- [What is expected] Please repeat, exactly and without pictures, the lines of the entries below that run from the one containing "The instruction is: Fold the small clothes" through the one containing "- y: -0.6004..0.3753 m".

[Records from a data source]
------------

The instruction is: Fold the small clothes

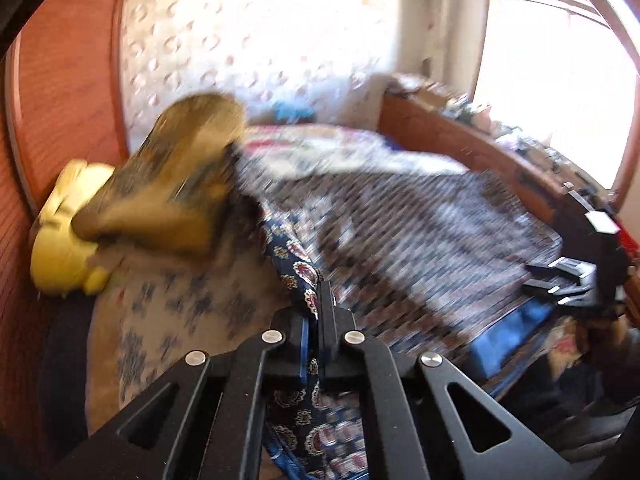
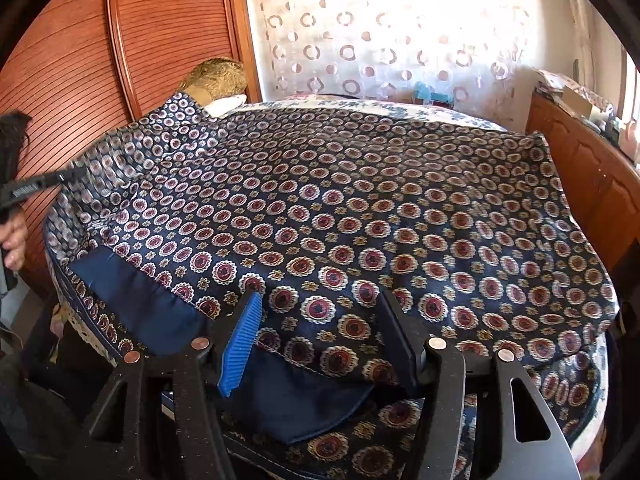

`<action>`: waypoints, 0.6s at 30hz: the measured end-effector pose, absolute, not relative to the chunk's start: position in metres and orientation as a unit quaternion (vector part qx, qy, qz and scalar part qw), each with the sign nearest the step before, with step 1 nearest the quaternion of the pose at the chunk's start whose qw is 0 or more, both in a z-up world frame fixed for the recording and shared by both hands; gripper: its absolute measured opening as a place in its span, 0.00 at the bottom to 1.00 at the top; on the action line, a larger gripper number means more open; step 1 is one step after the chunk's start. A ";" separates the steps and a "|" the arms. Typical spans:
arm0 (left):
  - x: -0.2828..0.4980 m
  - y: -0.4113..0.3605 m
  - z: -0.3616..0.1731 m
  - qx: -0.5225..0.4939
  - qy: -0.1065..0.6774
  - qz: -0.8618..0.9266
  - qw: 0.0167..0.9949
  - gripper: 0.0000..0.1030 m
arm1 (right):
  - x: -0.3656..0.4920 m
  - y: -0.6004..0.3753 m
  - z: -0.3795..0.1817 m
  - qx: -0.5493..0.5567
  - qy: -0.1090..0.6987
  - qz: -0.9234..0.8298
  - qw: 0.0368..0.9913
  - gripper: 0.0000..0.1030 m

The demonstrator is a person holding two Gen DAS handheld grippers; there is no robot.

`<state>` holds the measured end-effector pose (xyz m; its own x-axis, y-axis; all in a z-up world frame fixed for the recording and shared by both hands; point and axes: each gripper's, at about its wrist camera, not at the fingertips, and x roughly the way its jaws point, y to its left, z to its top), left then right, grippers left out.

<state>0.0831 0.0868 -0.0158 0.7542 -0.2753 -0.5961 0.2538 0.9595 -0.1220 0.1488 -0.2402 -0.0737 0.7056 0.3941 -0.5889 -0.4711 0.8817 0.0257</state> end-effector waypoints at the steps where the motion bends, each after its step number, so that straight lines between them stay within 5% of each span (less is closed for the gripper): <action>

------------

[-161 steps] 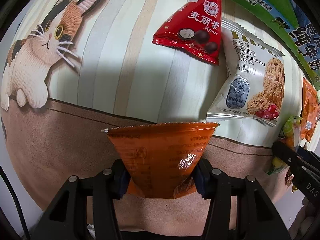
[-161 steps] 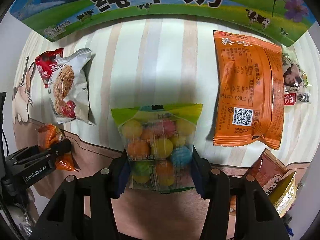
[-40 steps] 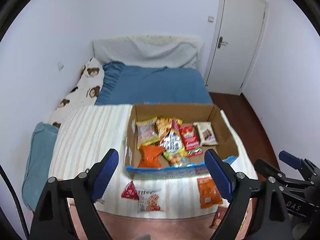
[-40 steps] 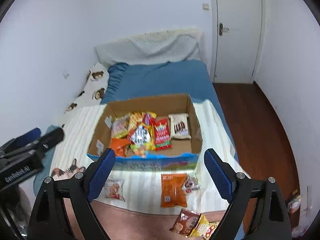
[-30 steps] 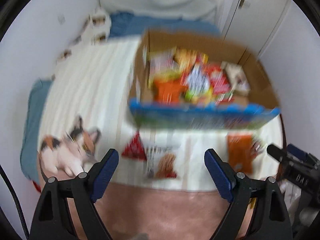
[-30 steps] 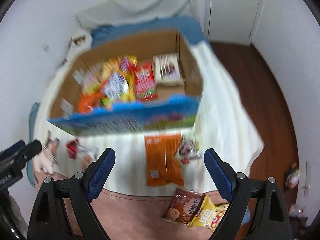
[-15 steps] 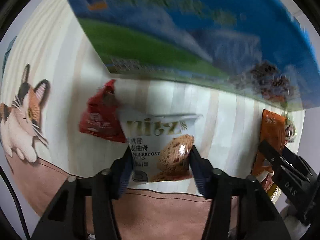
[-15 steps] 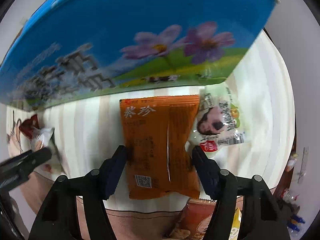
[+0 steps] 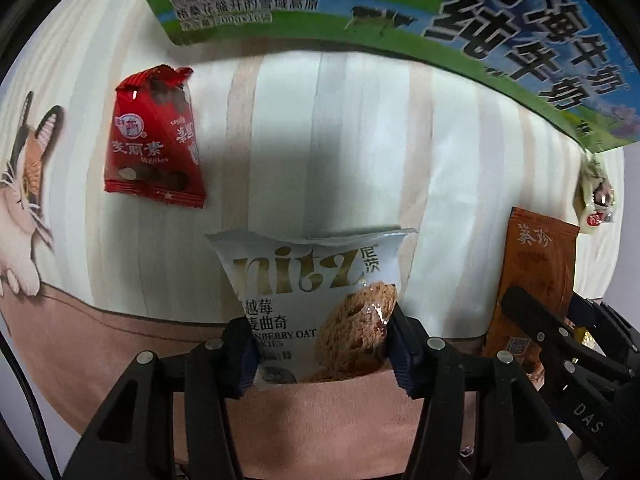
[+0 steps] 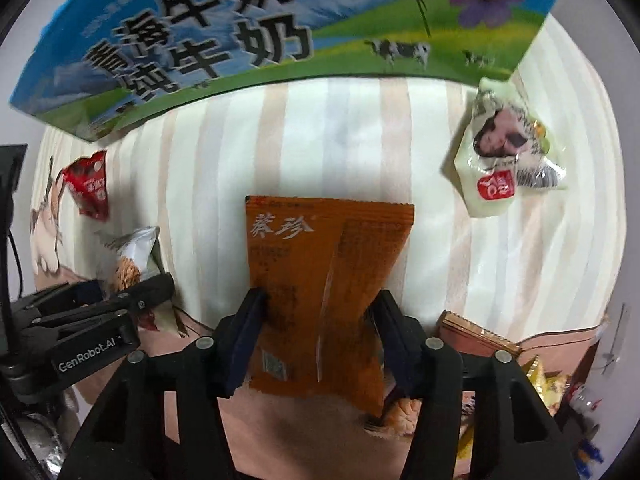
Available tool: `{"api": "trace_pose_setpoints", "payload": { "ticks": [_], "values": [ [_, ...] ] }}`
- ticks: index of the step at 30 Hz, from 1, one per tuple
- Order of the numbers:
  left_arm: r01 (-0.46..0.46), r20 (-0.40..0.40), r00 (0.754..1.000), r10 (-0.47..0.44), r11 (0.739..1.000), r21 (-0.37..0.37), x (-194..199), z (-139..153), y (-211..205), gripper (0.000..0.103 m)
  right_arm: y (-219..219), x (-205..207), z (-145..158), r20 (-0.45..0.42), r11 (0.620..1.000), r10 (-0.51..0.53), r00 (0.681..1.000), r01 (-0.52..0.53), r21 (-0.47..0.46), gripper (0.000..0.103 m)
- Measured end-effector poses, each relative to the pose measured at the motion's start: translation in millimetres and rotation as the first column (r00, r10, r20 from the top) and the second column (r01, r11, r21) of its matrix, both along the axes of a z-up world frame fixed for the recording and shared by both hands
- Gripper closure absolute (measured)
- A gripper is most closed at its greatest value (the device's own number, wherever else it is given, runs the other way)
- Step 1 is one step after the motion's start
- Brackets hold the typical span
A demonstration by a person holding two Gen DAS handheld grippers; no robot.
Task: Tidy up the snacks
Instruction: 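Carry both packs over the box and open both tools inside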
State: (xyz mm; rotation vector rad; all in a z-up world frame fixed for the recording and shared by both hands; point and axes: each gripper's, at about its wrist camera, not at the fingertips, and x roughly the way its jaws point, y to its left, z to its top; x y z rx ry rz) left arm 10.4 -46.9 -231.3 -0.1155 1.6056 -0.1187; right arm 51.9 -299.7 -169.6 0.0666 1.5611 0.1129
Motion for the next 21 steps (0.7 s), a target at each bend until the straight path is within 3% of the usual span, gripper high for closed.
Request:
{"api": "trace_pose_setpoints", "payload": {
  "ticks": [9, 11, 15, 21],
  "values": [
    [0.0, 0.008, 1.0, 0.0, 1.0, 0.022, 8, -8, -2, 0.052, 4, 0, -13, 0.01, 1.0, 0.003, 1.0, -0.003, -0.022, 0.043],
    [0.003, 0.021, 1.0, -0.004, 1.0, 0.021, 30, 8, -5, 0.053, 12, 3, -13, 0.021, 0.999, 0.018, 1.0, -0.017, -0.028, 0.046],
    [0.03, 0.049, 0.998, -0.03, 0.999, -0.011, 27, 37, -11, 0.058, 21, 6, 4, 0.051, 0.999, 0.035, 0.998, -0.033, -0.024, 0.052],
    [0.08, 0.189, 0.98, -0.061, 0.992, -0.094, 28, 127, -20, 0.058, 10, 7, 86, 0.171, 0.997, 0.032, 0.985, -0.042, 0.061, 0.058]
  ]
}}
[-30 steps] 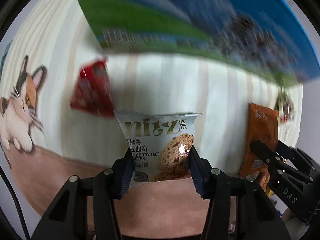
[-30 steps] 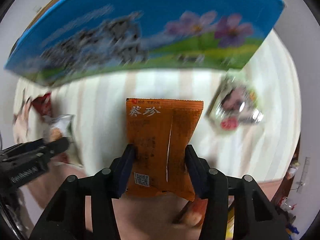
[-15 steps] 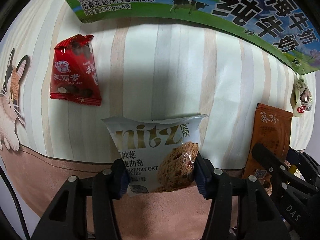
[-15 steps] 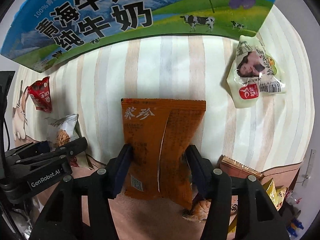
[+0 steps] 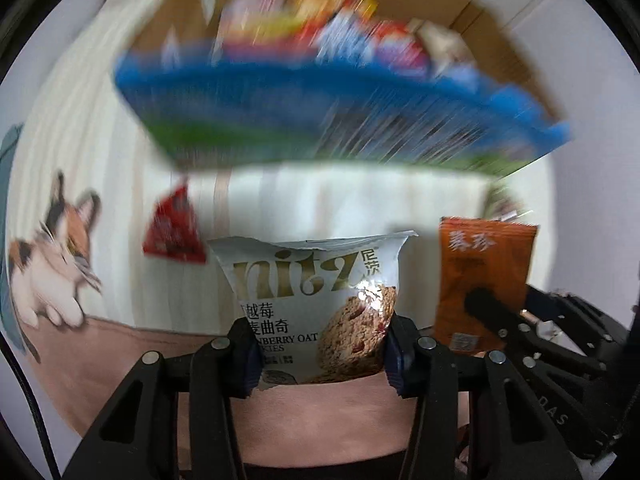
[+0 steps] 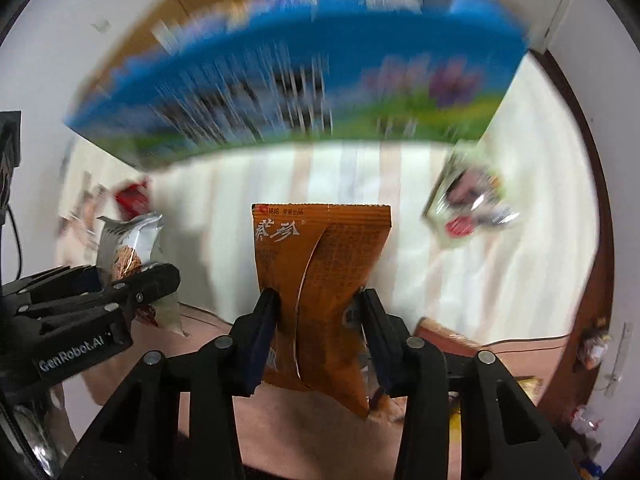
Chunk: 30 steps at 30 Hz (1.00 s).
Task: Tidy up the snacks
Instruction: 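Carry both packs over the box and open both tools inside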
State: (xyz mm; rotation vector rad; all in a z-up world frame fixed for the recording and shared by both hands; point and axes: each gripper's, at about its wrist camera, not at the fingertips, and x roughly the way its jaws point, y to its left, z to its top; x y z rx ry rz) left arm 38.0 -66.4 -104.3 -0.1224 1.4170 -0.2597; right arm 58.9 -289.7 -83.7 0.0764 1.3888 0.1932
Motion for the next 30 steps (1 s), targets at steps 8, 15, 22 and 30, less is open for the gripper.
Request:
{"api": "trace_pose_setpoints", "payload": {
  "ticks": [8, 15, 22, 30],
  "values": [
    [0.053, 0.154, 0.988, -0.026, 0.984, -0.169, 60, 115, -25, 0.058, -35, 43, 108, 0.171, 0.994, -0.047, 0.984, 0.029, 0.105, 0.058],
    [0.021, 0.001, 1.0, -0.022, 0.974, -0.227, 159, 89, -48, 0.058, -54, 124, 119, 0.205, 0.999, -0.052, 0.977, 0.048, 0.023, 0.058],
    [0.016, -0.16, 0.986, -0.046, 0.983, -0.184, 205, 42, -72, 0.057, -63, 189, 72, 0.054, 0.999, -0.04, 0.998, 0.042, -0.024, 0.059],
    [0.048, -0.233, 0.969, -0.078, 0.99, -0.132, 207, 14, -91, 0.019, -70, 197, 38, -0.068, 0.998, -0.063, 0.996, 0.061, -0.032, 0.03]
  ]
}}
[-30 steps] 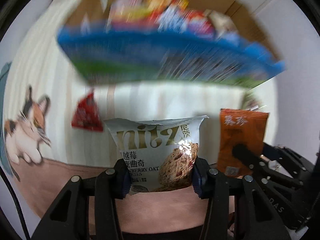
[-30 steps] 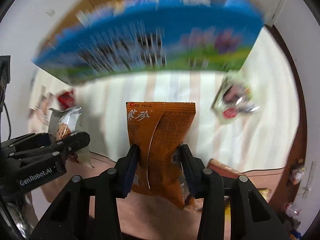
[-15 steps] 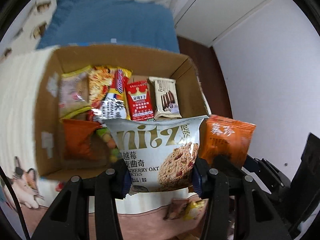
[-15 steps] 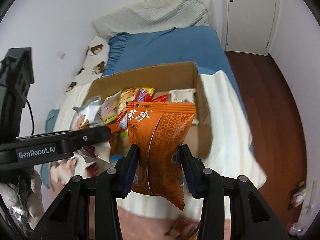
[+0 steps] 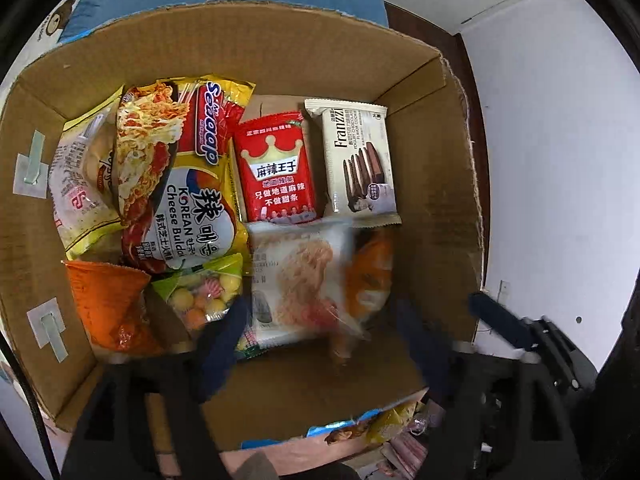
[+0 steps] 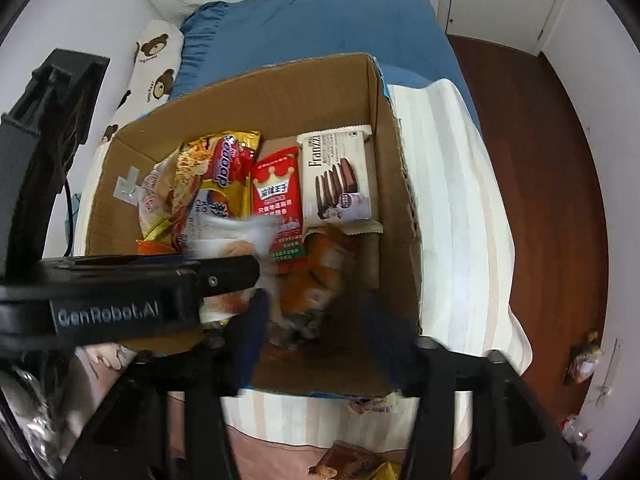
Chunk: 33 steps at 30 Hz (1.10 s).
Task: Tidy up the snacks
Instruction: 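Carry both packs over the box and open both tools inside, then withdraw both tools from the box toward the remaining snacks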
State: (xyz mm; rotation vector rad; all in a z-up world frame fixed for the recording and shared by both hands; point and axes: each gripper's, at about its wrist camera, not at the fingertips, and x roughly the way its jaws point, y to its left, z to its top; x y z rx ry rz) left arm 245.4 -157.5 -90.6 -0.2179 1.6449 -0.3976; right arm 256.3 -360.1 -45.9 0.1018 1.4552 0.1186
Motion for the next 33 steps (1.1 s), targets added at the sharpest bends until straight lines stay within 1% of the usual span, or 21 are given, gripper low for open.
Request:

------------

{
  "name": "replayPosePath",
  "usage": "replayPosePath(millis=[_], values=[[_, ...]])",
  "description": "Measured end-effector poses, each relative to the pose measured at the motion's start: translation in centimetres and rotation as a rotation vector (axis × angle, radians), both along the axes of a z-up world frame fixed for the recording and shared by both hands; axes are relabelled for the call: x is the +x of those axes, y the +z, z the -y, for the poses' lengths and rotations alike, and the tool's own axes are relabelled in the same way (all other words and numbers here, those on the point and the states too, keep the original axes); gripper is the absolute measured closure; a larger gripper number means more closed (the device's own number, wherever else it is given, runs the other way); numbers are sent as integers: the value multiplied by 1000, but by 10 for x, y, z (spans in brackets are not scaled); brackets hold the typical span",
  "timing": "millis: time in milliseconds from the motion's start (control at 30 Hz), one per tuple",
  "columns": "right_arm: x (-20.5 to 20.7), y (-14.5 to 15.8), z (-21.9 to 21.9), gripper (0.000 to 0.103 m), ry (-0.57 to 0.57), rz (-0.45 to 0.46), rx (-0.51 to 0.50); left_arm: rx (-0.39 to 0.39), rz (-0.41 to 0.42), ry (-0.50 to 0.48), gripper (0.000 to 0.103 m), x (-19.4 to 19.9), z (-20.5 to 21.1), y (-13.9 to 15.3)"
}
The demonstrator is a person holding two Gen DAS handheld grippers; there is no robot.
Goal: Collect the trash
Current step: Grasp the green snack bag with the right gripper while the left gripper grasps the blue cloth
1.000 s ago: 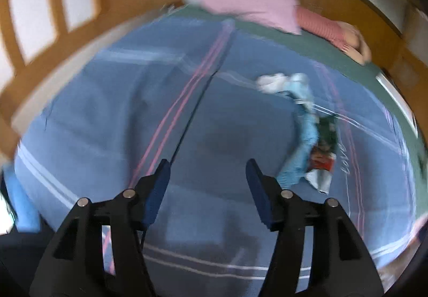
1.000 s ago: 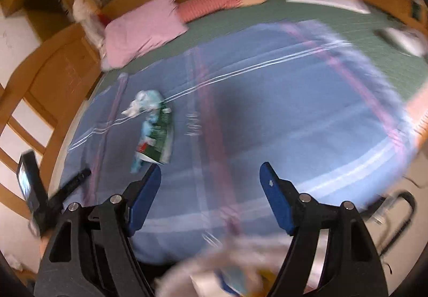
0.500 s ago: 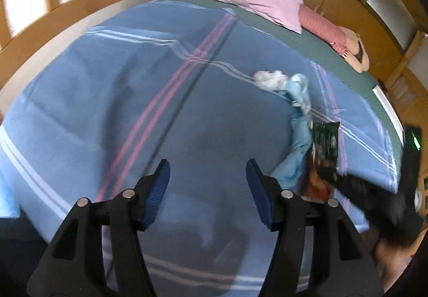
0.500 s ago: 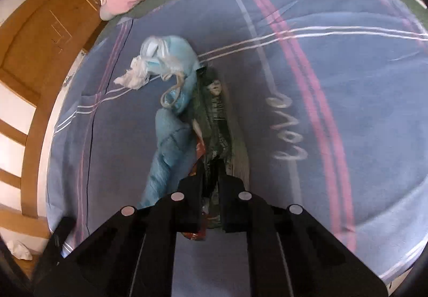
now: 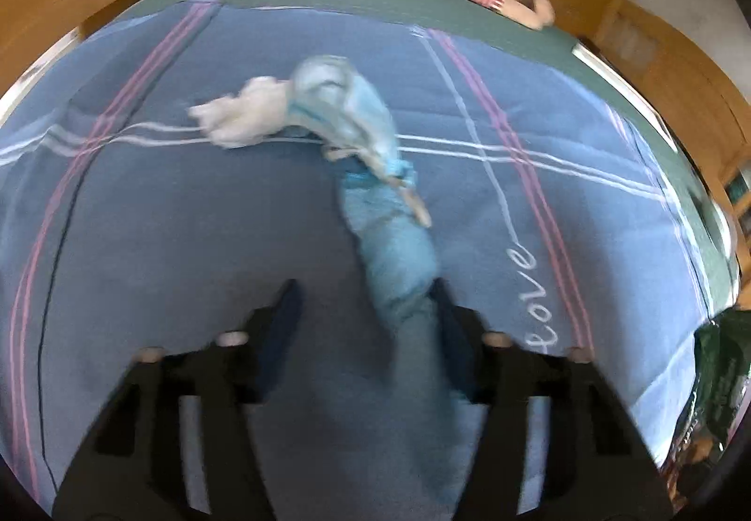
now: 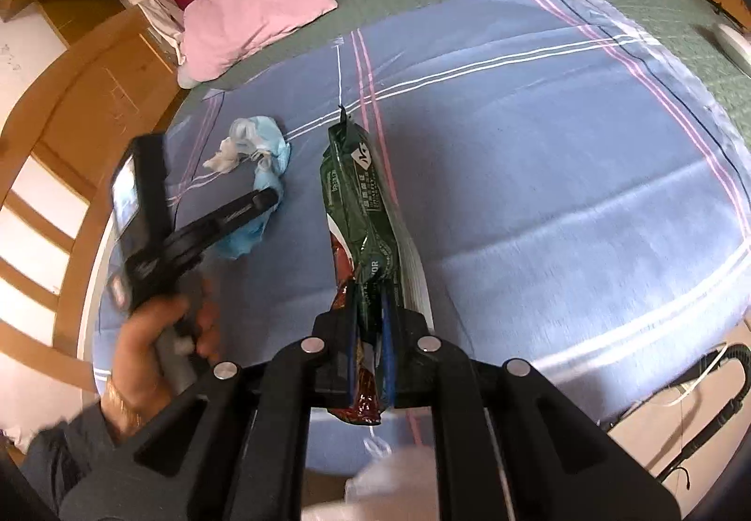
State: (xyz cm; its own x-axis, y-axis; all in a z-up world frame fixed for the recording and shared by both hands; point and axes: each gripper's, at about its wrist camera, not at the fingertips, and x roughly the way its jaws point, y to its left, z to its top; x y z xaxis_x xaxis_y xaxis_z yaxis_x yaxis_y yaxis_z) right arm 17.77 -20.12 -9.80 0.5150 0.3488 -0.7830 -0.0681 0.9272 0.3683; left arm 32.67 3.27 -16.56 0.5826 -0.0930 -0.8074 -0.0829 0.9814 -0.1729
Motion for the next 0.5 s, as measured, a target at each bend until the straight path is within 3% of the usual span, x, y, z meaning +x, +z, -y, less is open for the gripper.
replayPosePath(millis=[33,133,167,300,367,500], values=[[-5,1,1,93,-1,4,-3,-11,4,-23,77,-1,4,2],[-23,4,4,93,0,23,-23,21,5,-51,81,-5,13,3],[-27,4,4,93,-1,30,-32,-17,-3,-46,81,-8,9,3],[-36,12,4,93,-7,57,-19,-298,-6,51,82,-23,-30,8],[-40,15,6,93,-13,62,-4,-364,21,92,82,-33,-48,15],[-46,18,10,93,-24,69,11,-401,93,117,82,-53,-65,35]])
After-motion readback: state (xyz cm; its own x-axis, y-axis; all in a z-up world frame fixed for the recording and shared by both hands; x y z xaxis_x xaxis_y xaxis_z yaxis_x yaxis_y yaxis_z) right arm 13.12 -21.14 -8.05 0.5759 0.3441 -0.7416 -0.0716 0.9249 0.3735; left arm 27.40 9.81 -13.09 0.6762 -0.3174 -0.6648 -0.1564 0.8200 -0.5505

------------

- [Solution for this exercise]
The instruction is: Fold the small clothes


`<action>`: waypoints, 0.6s at 30hz: the measured end-effector pose, absolute, not relative to the chunk's start: position in metres and orientation as a unit quaternion (vector part qx, qy, qz and scalar part qw), each with the sign nearest the step before, with step 1 nearest the quaternion of the pose at the chunk's start whose qw is 0 or more, both in a z-up world frame fixed for the recording and shared by both hands; gripper: its absolute measured opening as a place in its span, 0.00 at the bottom to 1.00 at the top; on the action line, a larger gripper number means more open; step 1 is one step after the chunk's start. A ";" separates the steps and a "|" the arms. Typical spans:
arm0 (left):
  - x: -0.2828..0.4980 m
  - y: -0.4113..0.3605 m
  - z: -0.3616..0.1731 m
  - qx: -0.5225..0.4939
  - qy: -0.1065..0.6774
  - qz: -0.8618..0.9266
  - qw: 0.0167..0.9949
  - gripper: 0.0000..0.1030 m
arm1 (right):
  - x: -0.3656..0.4920 m
  - y: -0.6004..0.3753 m

No more output will be added to the exercise.